Il ruolo dell’esercito si è declinato in vari modi a seconda del contesto; in Egitto i vertici seppero cavalcare le ondata della primavera araba e, per questo, occuparono una posizione di forza. In Libia e nello Yemen l’esercito si scisse tra coloro che giurarono fedeltà al regime e tra coloro che diedero manforte alla rivolta. In Siria, invece, tutte le forze armate fecero barriera attorno Assad senza far penetrare uno spiraglio di cambiamento.

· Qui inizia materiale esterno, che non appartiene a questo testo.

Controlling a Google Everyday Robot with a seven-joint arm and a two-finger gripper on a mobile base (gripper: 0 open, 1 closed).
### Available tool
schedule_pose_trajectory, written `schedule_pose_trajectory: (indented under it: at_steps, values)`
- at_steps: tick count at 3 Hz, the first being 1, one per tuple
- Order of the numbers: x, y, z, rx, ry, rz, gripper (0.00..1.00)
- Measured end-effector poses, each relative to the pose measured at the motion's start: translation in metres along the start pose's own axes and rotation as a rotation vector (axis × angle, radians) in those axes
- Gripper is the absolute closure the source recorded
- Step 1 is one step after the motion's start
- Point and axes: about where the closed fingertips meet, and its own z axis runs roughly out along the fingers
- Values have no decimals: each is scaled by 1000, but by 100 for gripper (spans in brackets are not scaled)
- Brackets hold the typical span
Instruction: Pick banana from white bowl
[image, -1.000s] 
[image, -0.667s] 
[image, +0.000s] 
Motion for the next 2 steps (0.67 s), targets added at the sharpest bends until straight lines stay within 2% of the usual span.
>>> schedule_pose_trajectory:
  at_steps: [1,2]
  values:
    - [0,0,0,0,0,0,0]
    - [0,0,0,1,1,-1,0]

In Libia la morte di Gheddafi fece sprofondare il paese in un buio periodo di stallo, infatti con la morte del colonnello l’auspicato processo di pace del paese, che avrebbe dovuto ricomporre le varie fazioni antagoniste, si è rivelato in realtà l’inizio di una lunga fase di instabilità politica: il conflitto tra le fazioni che si sono create, con l’antagonismo tra Cirenaica e Tripolitania e la presenza delle forze terroristiche di matrice islamica, ha lasciato il fianco del paese scoperto, con un maggiore spazio di manovre neocolonialiste della Gran Bretagna e della Francia.
L’Arabia Saudita, nell’attuale scenario geopolitico, sembra ricoprire un ruolo di arbitro regionale, al fine di rinsaldare l’alleanza con gli Stati Uniti, visto lo spettro dell’Iran che aleggia sul fronte arabo sunnita.